Coming from a source such as Greenspan, this remark could be taken as particularly telling about the administration's real reasons for invading Iraq. Usually the people making such comments are left-wing, anti-war, anti-administration bloggers such as ... well ... myself. Or Liza.

Suffice to say, Greenspan doesn't fit the template.

Having thought about this some, however, and recognizing I have not read the book yet, I find it unlikely Greenspan is claiming the primary reason we invaded Iraq was oil, but rather that the reason we care about the region at oil is the oil reserves there, and Saddam was seen as a destabilizing force in an area we cared about. It's a small, but important distinction - had Saddam existed in, say, central Africa, he may still have been a destabilizing force but we likely wouldn't have invaded his nation, simply because there is nothing there we care about as much as we care about middle-Eastern oil.

Update: Greenspan seems to support this take in a Wall Street Journal interview available here.

Regardless of our rationale for the initial invasion, however, the supposed rationale behind the escalation this year took another body blow over the weekend when the faction of Shiite cleric Moqtada al-Sadr announced Saturday it would withdraw its support for Iraqi prime minister Nouri al-Maliki. Considering the Sadr faction had a significant hand in al-Maliki's being able to establish a parliamentary majority in the first place, this is another real body blow to the ability of the Iraqi government to continue to rule at all, much less effectively, at least as it is currently constituted.

The underlying purposes for sending more troops to Iraq was supposed to be to provide the government there "breathing space" to make some hard, but necessary, decisions regarding the future of the country. Instead, the government continues to spiral into chaos. I'm sure the administration will see that simply as further justification to keep troops there - if things are going well we need to keep troops there because things are going well, if things are going poorly we need to keep troops there because things are going poorly.

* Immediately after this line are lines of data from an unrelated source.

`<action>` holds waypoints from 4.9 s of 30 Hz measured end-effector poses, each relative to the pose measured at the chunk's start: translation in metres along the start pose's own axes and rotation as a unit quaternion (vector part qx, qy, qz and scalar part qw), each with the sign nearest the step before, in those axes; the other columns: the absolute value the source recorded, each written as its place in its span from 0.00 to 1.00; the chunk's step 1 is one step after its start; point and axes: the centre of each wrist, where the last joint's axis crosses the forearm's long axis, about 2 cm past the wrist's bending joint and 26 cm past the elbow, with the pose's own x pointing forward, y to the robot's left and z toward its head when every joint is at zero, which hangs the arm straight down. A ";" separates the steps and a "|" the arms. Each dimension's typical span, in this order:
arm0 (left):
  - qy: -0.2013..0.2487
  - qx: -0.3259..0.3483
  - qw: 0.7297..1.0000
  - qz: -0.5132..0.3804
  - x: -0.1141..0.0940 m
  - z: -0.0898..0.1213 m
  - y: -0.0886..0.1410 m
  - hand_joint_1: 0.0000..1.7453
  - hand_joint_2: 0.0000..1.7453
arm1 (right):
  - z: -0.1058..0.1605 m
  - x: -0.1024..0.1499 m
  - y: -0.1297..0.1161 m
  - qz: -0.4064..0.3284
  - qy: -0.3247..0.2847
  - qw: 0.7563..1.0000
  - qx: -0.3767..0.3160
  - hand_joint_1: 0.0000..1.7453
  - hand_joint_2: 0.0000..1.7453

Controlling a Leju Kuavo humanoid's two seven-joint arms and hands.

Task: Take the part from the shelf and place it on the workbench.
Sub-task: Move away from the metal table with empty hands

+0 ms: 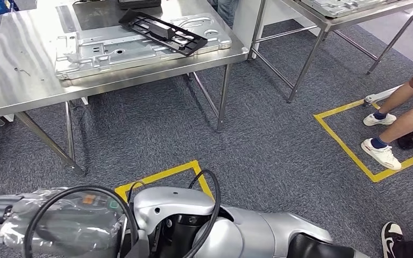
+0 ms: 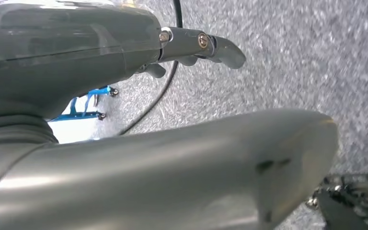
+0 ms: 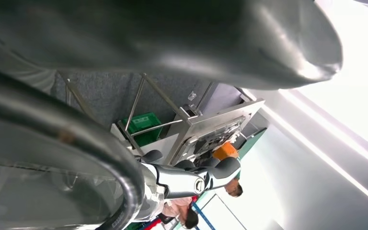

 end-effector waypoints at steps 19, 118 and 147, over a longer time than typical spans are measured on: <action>0.001 -0.002 1.000 -0.004 0.000 0.000 -0.001 0.00 0.00 | 0.001 0.000 0.000 0.000 -0.001 1.000 -0.001 0.00 0.00; 0.010 -0.014 0.999 -0.038 -0.016 0.005 -0.009 0.00 0.00 | 0.423 -0.047 0.280 -0.426 0.796 0.274 -0.332 0.00 0.00; 0.012 -0.027 0.999 -0.039 -0.016 0.005 -0.011 0.00 0.00 | 0.419 -0.052 0.275 -0.407 0.807 0.299 -0.305 0.00 0.00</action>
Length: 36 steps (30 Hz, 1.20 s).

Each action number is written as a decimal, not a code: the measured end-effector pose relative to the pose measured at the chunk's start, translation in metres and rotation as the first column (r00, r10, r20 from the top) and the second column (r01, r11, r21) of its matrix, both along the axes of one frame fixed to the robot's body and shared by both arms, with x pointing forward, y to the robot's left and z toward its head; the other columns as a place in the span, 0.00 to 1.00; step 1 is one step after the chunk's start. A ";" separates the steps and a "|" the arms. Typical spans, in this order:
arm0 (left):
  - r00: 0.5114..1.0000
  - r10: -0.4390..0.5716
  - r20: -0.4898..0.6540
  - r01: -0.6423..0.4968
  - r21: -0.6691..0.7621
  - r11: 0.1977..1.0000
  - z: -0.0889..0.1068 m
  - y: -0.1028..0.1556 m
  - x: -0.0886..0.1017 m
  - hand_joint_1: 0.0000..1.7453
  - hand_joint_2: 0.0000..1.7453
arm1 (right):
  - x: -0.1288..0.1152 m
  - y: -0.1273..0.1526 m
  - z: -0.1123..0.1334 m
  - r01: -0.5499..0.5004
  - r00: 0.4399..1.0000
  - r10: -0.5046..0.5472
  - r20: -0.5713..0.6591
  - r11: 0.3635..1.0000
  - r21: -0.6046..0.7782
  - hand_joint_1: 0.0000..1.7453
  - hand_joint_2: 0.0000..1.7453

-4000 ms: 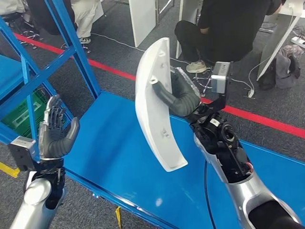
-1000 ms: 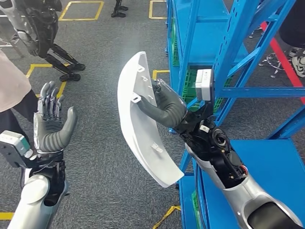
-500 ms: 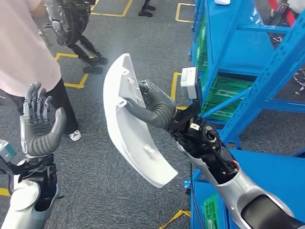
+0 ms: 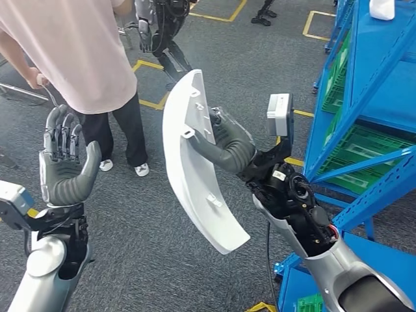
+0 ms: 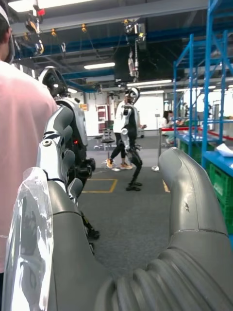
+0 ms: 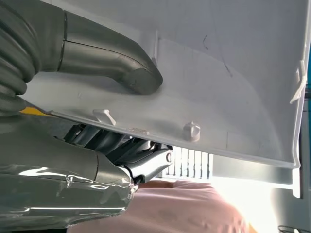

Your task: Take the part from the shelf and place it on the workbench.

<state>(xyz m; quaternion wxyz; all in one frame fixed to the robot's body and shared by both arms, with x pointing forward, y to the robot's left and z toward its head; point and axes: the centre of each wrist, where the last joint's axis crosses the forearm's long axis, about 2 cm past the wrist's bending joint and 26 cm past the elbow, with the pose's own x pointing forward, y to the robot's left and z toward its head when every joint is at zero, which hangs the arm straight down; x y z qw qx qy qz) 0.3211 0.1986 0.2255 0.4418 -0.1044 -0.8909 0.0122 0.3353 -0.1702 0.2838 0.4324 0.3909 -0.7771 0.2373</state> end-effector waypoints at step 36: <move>0.999 0.042 -0.013 -0.041 0.022 0.999 -0.008 0.003 0.000 0.00 1.00 | 0.003 0.000 -0.013 0.022 0.999 -0.023 -0.036 1.000 -0.004 1.00 1.00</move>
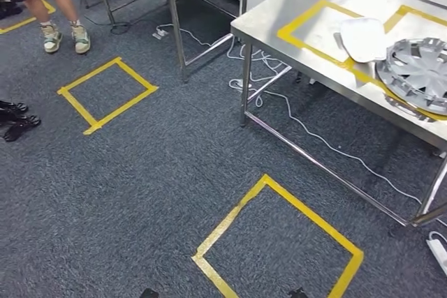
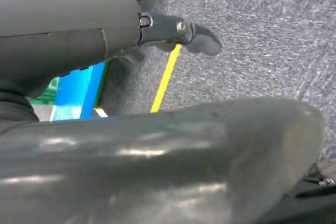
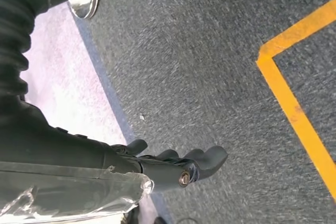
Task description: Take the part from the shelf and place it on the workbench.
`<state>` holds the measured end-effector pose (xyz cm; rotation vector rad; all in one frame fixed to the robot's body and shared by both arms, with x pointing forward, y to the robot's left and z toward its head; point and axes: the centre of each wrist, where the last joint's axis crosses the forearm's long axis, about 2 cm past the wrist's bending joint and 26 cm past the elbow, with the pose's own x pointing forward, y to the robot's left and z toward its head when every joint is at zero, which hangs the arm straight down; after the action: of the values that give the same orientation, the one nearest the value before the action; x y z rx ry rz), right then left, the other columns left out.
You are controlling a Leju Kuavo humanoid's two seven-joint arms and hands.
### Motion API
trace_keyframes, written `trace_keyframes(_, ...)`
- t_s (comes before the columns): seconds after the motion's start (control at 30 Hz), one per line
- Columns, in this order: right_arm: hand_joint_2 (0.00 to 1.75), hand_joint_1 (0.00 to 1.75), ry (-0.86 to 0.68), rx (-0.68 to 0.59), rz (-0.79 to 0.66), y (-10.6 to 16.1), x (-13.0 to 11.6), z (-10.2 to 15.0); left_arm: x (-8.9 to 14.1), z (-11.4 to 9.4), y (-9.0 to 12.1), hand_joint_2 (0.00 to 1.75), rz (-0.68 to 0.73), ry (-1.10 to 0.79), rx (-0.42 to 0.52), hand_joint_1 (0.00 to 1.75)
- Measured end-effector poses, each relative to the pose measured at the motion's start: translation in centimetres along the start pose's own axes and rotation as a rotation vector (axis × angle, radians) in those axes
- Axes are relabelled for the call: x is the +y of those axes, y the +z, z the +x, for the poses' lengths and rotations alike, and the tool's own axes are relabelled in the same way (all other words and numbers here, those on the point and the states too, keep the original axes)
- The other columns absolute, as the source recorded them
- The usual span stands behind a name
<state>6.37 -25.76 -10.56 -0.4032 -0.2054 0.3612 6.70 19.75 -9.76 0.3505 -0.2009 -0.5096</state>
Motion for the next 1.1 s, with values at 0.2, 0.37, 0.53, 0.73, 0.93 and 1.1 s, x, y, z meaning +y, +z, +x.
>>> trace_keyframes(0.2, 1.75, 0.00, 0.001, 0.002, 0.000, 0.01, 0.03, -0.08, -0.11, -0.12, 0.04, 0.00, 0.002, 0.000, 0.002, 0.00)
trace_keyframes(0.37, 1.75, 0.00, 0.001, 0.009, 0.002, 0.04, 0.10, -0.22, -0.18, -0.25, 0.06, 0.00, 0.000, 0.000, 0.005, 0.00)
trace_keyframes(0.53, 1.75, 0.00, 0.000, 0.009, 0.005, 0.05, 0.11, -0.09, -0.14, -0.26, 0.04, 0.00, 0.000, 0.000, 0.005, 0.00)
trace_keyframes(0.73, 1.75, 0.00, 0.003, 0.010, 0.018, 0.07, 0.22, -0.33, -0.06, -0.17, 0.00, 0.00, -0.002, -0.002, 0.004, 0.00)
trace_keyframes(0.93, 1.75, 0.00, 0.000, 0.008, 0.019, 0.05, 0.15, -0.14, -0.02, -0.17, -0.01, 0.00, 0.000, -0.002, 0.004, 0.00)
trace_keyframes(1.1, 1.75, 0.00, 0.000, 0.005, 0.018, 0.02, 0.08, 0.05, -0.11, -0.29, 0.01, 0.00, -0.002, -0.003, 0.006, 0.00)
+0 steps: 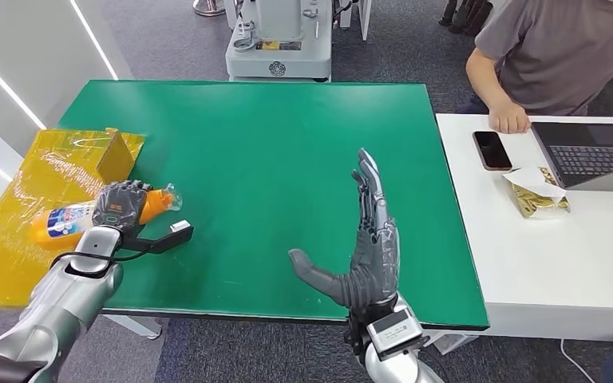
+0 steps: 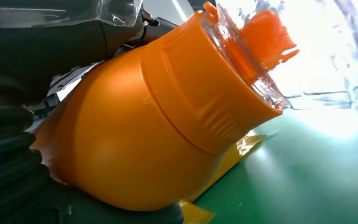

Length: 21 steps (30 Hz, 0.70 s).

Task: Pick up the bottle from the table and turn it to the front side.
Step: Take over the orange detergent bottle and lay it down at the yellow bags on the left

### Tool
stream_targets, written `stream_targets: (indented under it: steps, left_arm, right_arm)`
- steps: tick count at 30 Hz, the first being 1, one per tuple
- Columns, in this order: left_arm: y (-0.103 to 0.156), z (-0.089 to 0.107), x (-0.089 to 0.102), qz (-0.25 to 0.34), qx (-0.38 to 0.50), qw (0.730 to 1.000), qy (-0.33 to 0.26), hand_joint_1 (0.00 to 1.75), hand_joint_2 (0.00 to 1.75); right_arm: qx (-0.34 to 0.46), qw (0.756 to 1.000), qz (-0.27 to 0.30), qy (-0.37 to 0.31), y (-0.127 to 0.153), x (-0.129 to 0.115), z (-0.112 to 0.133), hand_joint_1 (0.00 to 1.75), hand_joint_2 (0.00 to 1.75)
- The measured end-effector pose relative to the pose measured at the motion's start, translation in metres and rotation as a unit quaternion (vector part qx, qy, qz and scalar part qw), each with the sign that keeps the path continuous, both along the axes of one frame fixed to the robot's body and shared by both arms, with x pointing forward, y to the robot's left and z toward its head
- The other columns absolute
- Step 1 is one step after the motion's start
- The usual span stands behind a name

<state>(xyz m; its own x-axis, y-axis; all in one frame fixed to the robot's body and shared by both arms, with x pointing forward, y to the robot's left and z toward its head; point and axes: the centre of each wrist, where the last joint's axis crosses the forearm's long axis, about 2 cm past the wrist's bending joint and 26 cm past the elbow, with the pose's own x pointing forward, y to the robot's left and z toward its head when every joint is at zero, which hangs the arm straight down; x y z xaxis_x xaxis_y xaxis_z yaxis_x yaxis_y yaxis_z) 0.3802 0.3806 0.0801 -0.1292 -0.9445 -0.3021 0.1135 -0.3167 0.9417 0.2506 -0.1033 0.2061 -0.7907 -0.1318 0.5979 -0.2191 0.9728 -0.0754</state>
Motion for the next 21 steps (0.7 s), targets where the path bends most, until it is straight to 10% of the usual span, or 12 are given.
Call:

Staying in Iraq is a tautology.

Meanwhile, there is an interesting new research paper (hat tip to Freakonomics) analyzing the data from the Iraq surge from an economist's stand point. The entire paper is worth a read, and the author concludes the signs are mixed, with casualty data (both civilian and military) pointing to the surge making some progress, but other data pointing toward a deteriorating situation.

However, the most interesting point, and most telling, is the author's analysis of the Iraqi bond markets - he determines that since the surge began, confidence in the ability of the Iraqi government to repay bonds it sells has fallen by 40%. Given the generally well-established track record of financial markets in predicting the future, this is pretty damning.

Combine it with the news last week that Hunt Oil Co., who's CEO Ray Hunt is on the President's Foreign Intelligence Advisory Board, has struck a deal with the Kurdistan National Assembly to explore and drill in the Kurdish region, without the Iraqi government being included in the negotiations or contract, and it becomes increasingly clear which way the smart money is betting - against the administration.

Given the respective track records, that certainly seems the way to go.